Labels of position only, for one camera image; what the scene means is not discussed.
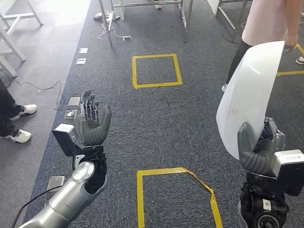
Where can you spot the silver floor socket box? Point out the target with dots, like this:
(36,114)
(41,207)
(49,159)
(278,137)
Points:
(127,38)

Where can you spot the grey floor plate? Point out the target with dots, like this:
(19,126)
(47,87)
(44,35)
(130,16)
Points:
(56,183)

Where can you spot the green top white table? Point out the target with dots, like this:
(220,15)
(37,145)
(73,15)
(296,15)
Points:
(14,47)

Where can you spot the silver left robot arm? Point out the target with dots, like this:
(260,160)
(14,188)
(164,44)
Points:
(71,195)

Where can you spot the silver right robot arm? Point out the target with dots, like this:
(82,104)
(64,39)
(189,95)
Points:
(261,207)

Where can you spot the yellow floor tape square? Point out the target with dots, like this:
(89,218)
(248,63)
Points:
(290,73)
(139,201)
(134,72)

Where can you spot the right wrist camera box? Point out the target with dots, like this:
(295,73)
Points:
(290,173)

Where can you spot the white curved plastic part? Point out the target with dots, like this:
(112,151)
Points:
(249,94)

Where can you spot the white floor socket plate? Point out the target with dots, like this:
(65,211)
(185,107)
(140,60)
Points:
(83,50)
(81,61)

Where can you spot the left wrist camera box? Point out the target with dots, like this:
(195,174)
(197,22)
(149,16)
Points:
(65,141)

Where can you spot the white power strip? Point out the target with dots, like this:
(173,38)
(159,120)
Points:
(106,15)

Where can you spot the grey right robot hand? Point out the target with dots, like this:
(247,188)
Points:
(254,160)

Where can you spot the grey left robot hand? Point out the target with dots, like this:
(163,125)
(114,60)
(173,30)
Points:
(95,132)

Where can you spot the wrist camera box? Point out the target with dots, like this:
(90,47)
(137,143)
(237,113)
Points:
++++++++++++++++++++
Repeat the records above word for word, apart from the pictures.

WRITTEN SOLUTION
Labels of position only, for one camera image; what the scene means is not discussed.
Where can you spot the silver floor socket box? Point out the target with dots, like this:
(36,114)
(41,207)
(49,159)
(278,137)
Points:
(127,38)

Where can you spot the grey floor plate? Point out the target with dots, like this:
(19,126)
(47,87)
(44,35)
(130,16)
Points:
(56,183)

Where can you spot the green top white table? Point out the target with dots, like this:
(220,15)
(37,145)
(73,15)
(296,15)
Points:
(14,47)

Where can you spot the silver left robot arm? Point out the target with dots, like this:
(260,160)
(14,188)
(164,44)
Points:
(71,195)

Where can you spot the silver right robot arm? Point out the target with dots, like this:
(82,104)
(64,39)
(189,95)
Points:
(261,207)

Where can you spot the yellow floor tape square? Point out the target with dots, like this:
(89,218)
(248,63)
Points:
(290,73)
(139,201)
(134,72)

Where can you spot the right wrist camera box? Point out the target with dots, like this:
(295,73)
Points:
(290,173)

Where can you spot the white curved plastic part? Point out the target with dots, like this:
(112,151)
Points:
(249,94)

Where can you spot the white floor socket plate? Point out the target with dots, like this:
(65,211)
(185,107)
(140,60)
Points:
(83,50)
(81,61)

Where can you spot the left wrist camera box? Point out the target with dots, like this:
(195,174)
(197,22)
(149,16)
Points:
(65,141)

Where can you spot the white power strip? Point out the target with dots, like this:
(173,38)
(159,120)
Points:
(106,15)

Where can you spot the grey right robot hand? Point out the target with dots, like this:
(247,188)
Points:
(254,160)

Where can you spot the grey left robot hand? Point out the target with dots, like this:
(163,125)
(114,60)
(173,30)
Points:
(95,132)

Where can you spot the wrist camera box? Point out the target with dots, like this:
(90,47)
(137,143)
(237,113)
Points:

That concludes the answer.